[Python-Dev] My summary of the scandir (PEP 471)

Wed Jul 2 08:35:48 CEST 2014

On 1 July 2014 14:20, Paul Moore <p.f.moore at gmail.com> wrote:
> On 1 July 2014 14:00, Ben Hoyt <benhoyt at gmail.com> wrote:
>> 2) Nick Coghlan's proposal on the previous thread
>> (https://mail.python.org/pipermail/python-dev/2014-June/135261.html)
>> suggesting an ensure_lstat keyword param to scandir if you need the
>> lstat_result value
>>
>> I would make one small tweak to Nick Coghlan's proposal to make
>> writing cross-platform code easier.
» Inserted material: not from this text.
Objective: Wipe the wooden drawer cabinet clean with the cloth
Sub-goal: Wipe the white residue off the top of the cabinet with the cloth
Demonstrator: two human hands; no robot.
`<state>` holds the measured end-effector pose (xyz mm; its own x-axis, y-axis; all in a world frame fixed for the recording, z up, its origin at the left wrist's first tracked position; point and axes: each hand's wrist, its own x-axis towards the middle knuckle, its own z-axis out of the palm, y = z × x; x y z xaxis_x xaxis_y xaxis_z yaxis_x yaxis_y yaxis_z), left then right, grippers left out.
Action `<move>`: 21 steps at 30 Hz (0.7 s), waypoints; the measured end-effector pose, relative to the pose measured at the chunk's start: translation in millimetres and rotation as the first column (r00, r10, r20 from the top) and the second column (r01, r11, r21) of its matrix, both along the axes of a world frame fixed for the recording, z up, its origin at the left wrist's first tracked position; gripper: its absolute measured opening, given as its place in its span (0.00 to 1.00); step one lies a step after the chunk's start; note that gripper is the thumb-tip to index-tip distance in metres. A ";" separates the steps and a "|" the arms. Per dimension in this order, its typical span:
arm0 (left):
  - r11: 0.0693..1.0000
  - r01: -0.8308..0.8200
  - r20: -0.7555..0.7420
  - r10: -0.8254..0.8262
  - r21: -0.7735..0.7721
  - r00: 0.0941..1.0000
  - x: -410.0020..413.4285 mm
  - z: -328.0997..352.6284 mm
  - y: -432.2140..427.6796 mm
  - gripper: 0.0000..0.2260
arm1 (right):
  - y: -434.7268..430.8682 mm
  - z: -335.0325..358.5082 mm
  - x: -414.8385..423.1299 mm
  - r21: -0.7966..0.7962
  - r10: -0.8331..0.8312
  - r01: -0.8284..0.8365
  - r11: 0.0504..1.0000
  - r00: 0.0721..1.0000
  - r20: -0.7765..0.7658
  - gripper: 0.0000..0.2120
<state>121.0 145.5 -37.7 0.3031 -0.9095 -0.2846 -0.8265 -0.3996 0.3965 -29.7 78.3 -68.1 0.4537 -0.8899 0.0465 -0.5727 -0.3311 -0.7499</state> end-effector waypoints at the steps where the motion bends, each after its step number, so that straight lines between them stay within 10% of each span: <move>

Instead of .lstat_result being
>> None sometimes (on POSIX), have it None always unless you specify
>> ensure_lstat=True. (Actually, call it get_lstat=True to kind of make
>> this more obvious.) Per (b) above, this means Windows developers
>> wouldn't accidentally write code which failed on POSIX systems -- it'd
>> fail fast on Windows too if you accessed .lstat_result without
>> specifying get_lstat=True.
>
> This is getting very complicated (at least to me, as a Windows user,
> where the basic idea seems straightforward).
>
> It seems to me that the right model is the standard "thin wrapper
> round the OS feature" that acts as a building block - it's typical of
> the rest of the os module. I think that thin wrapper is needed - even
> if the various bells and whistles are useful, they can be built on top
> of a low-level version (whereas the converse is not the case).
> Typically, such thin wrappers expose POSIX semantics by default, and
> Windows behaviour follows as closely as possible (see for example
> stat, where st_ino makes no sense on Windows, but is present). In this
> case, we're exposing Windows semantics, and POSIX is the one needing
> to fit the model, but the principle is the same.
>
> On that basis, optional attributes (as used in stat results) seem
> entirely sensible.
>
> The documentation for DirEntry could easily be written to parallel
> that of a stat result:
>
> """
> The return value is an object whose attributes correspond to the data
> the OS returns about a directory entry:
>
>   * name - the object's name
>   * full_name - the object's full name (including path)
>   * is_dir - whether the object is a directory
>   * is file - whether the object is a plain file
>   * is_symlink - whether the object is a symbolic link
>
> On Windows, the following attributes are also available
>
>   * st_size - the size, in bytes, of the object (only meaningful for files)
>   * st_atime - time of last access
>   * st_mtime - time of last write
>   * st_ctime - time of creation
>   * st_file_attributes - Windows file attribute bits (see the
> FILE_ATTRIBUTE_* constants in the stat module)
> """
>
> That's no harder to understand (or to work with) than the equivalent
> stat result. The only difference is that the unavailable attributes
> can be queried on POSIX, there's just a separate system call involved
> (with implications in terms of performance, error handling and
> potential race conditions).
>
> The version of scandir with the ensure_lstat argument is easy to write
> based on one with optional arguments (I'm playing fast and loose with
> adding attributes to DirEntry values here, just for the sake of an
> example - the details are left as an exercise)
>
> def scandir_ensure(path='.', ensure_lstat=False):
>     for entry in os.scandir(path):
>         if ensure_lstat and not hasattr(entry, 'st_size'):
>             stat_data = os.lstat(entry.full_name)
>             entry.st_size = stat_data.st_size
>             entry.st_atime = stat_data.st_atime
>             entry.st_mtime = stat_data.st_mtime
>             entry.st_ctime = stat_data.st_ctime
>             # Ignore file_attributes, as we'll never get here on Windows
>         yield entry
>
> Variations on how you handle errors in the lstat call, etc, can be
> added to taste.
>
> Please, let's stick to a low-level wrapper round the OS API for the
> first iteration of this feature. Enhancements can be added later, when
> real-world usage has proved their value.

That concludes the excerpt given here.